A DoorDash delivery gone wrong turned into a nightmare for an Indiana couple — and a bizarre police investigation involving pepper spray, a doorbell camera, and one very strange excuse.

When Mark and Mandy Cardin ordered Arby’s through DoorDash earlier this month, they expected a quiet night in. Instead, they say they ended up vomiting and gasping for air after eating food that, police allege, had been sprayed with a chemical substance.

The whole incident was captured on the couple’s Ring doorbell camera.

The video, recorded on December 7, shows driver Kourtney Stevenson, a Kentucky native with blue hair, calmly placing the Arby’s order on the Cardins’ porch, taking a confirmation photo for the app — then pulling out an aerosol can and misting the bag before walking away.

“She looked so casual, like it was just part of the delivery process,” Mark Cardin said. “It’s chilling to watch.”

When police tracked Stevenson down, she offered a startling explanation: she wasn’t tampering with the food at all — she was “trying to spray a spider.”

According to investigators, Stevenson claimed she spotted an arachnid crawling near the doorstep and aimed the can in its direction. But the couple says the effects they felt were anything but harmless.
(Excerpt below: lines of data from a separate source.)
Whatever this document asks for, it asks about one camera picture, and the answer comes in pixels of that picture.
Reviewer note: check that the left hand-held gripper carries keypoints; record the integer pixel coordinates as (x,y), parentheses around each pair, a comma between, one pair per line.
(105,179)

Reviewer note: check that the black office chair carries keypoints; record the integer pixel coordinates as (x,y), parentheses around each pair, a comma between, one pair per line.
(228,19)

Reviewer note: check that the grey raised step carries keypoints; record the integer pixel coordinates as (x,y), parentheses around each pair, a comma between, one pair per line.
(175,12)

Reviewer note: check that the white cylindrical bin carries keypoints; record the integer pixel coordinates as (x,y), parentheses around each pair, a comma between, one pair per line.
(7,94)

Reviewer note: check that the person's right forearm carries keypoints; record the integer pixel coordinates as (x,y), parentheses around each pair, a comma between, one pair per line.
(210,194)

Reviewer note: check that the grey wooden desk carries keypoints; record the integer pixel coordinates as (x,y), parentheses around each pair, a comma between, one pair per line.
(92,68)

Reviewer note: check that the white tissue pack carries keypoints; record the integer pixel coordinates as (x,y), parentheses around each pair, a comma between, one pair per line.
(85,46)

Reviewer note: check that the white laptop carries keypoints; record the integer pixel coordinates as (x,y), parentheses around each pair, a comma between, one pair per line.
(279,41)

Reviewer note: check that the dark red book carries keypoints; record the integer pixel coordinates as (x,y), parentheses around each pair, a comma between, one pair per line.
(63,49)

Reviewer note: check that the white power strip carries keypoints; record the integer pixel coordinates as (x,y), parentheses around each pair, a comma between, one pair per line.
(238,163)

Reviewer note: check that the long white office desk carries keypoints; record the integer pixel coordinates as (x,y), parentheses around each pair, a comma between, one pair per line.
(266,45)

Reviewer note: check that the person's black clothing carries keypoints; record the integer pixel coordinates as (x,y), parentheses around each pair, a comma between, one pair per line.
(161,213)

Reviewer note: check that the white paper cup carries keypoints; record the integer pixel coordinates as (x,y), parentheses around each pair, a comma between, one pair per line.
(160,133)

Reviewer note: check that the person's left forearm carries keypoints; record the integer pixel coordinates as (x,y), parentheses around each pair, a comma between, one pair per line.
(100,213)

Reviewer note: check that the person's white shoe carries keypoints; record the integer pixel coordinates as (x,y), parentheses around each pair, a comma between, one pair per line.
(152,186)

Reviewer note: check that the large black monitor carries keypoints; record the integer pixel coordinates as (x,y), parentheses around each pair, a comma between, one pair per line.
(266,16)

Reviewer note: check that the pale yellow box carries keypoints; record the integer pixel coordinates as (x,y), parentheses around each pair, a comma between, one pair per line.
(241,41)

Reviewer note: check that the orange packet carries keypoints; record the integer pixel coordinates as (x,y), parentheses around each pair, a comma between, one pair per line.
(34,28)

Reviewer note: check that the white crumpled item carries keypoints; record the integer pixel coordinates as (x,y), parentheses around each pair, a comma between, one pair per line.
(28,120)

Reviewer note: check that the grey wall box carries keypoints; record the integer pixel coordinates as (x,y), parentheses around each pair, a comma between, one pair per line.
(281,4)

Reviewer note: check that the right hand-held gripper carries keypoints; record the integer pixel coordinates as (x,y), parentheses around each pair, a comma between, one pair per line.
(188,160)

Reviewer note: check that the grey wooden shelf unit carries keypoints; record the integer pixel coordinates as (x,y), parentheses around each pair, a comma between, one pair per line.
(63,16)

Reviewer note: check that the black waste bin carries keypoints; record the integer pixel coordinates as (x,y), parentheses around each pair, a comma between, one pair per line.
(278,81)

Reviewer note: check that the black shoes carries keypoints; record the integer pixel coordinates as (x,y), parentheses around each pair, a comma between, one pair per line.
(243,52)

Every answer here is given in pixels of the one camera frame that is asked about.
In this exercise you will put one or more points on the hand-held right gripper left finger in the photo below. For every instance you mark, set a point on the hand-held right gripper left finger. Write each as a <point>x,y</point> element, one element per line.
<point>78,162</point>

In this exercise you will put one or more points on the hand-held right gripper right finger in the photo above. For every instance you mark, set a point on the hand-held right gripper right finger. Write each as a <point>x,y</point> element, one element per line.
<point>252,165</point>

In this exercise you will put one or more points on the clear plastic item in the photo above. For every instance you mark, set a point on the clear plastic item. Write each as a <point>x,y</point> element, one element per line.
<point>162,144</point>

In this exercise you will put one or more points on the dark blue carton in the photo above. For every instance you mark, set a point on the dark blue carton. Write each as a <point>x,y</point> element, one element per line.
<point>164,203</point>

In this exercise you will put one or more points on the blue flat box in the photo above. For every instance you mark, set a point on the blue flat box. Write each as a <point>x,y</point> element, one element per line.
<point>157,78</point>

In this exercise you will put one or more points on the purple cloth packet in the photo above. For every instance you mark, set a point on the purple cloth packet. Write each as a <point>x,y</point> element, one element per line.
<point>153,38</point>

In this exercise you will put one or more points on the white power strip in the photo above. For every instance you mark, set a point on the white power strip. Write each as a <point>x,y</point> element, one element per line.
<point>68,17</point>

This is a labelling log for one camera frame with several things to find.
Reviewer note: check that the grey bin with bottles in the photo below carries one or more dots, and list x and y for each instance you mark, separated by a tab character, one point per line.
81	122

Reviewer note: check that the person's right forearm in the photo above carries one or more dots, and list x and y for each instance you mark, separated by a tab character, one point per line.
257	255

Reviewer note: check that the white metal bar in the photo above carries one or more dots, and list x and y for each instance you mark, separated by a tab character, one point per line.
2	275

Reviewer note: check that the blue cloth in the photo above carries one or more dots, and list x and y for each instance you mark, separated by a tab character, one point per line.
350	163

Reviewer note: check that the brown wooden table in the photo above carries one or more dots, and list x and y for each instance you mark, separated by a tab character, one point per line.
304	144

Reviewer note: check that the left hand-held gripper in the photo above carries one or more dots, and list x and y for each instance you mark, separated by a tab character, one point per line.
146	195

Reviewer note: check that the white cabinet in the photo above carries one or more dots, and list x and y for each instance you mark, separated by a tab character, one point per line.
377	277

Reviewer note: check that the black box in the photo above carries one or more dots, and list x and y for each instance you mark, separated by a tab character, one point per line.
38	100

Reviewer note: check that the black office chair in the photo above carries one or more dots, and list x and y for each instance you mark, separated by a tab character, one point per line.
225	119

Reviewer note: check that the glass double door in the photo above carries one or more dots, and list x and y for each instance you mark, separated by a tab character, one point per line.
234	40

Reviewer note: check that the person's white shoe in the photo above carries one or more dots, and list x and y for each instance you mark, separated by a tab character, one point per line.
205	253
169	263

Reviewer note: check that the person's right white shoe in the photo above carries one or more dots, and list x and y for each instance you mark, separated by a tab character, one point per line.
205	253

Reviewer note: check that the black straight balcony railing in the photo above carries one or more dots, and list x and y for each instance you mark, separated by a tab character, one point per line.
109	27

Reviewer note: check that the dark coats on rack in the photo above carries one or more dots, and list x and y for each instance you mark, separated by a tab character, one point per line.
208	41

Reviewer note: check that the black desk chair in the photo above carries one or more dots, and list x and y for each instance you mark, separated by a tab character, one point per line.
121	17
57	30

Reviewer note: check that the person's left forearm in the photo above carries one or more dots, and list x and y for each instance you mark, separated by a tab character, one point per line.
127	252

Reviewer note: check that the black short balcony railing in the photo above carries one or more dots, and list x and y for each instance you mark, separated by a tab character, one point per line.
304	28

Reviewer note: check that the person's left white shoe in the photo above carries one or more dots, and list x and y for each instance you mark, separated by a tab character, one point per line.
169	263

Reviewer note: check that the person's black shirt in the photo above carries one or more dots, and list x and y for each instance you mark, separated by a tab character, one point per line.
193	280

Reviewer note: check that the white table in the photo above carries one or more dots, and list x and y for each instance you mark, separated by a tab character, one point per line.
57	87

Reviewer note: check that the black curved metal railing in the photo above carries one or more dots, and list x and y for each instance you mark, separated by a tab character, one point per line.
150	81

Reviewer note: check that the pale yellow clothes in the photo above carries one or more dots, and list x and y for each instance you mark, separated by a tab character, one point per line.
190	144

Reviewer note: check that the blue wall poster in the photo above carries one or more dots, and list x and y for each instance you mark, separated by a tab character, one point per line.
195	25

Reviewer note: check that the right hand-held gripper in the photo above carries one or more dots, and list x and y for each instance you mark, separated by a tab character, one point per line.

“I noticed my wife had started eating, and she started choking and gasping,” Mark told WFIE. “After a few bites, she threw up. Then my throat started burning too.”

After the incident, the couple tried to contact Stevenson through the DoorDash app, but she had already blocked them. Reviewing the footage, they posted screenshots to Facebook, where the video quickly spread.

Authorities in Indiana identified Stevenson and filed charges including two counts of battery resulting in moderate injury and two counts of consumer package tampering. She was later arrested in Kentucky and is awaiting extradition to Indiana.

The Cardins say they’re still shaken — and done with food delivery for good.

“We assume it’s pepper spray,” Mark said. “That’s more than likely what it is, but these days, it could’ve been anything — rat poison, fentanyl. My wife could’ve been dead.”

DoorDash said in a statement that the company “takes safety extremely seriously” and has deactivated the driver pending the investigation.

For now, the couple says they’re relying on drive-thru runs and home-cooked meals.

“I just can’t imagine trusting a stranger with our food again,” Mandy said. “Not after seeing what she did on that camera.”